In normal times, this process works seamlessly and without any public attention. (In the 18 months I served as executive secretary of the Pooled Money Investment Board, I never saw a reporter at a board meeting.) But today it is ready to break down.
The state's cash reserves, already depleted by years of internal borrowing and budget gimmickry, are fast draining as the recession drives down revenue collections. To make matters worse, the meltdown of the financial markets prevented the state earlier this autumn from being able to sell the full amount of revenue anticipation notes it normally issues to keep its cash drawer full until most of its tax revenues arrive in the spring. Because the pool in the state's cash reserve is already so low, all of the remaining dollars will have to be loaned to the general fund over the next several months to pay day-to-day bills, leaving none available for infrastructure financing. And without drastic and immediate action by the Legislature to raise taxes or cut state programs, the state will run out of cash, in February or March, for any purpose. In Governor Schwarzenegger's words, California is "headed toward a financial Armageddon."
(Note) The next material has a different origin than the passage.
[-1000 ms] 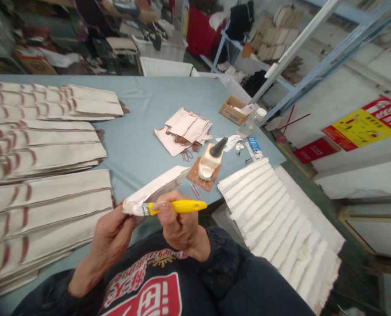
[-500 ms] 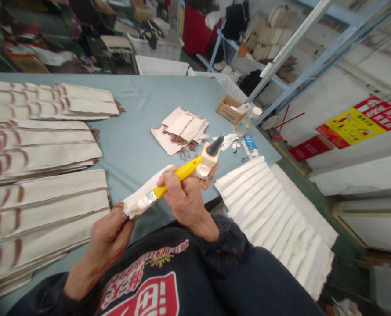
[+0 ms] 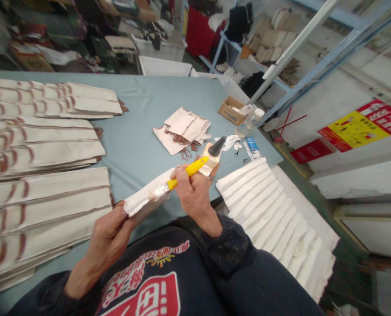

Yet even drastic action won't be enough to make infrastructure financing available in California for more than a few months. At the same joint session, Controller John Chiang told lawmakers that the state's revenue loss is so great that the cash crisis will return next summer, at the beginning of the next fiscal year, in which the state faces a projected deficit of $19 billion, roughly equal to 20 percent of its general fund. To close that deficit by spending cuts alone would require closing the University of California and the California State University system, ending welfare payments, and eliminating all state funding for the developmentally disabled, for mental health, and for In-Home Supportive Services.
Given that the California Legislature has been unable, to date, to take budget actions, either tax increases or spending cuts, far less painful than these, it seems unlikely that California finances will permit the normal funding of infrastructure at any time in the next several years.
Obama has said he will provide infrastructure funding for the states, which must use it quickly or lose it. But without federal assistance to cope with its budget calamity, California, and likely other states as well, will be in no financial shape to take full advantage of this infrastructure moment. As I have written before, using the coming stimulus bill to bolster state finances is essential to prevent state budget actions from deepening the recession. But as California's plight illustrates, generous assistance to the states, on the order of $100 billion to $150 billion, is also vital to making Obama's infrastructure hopes come alive.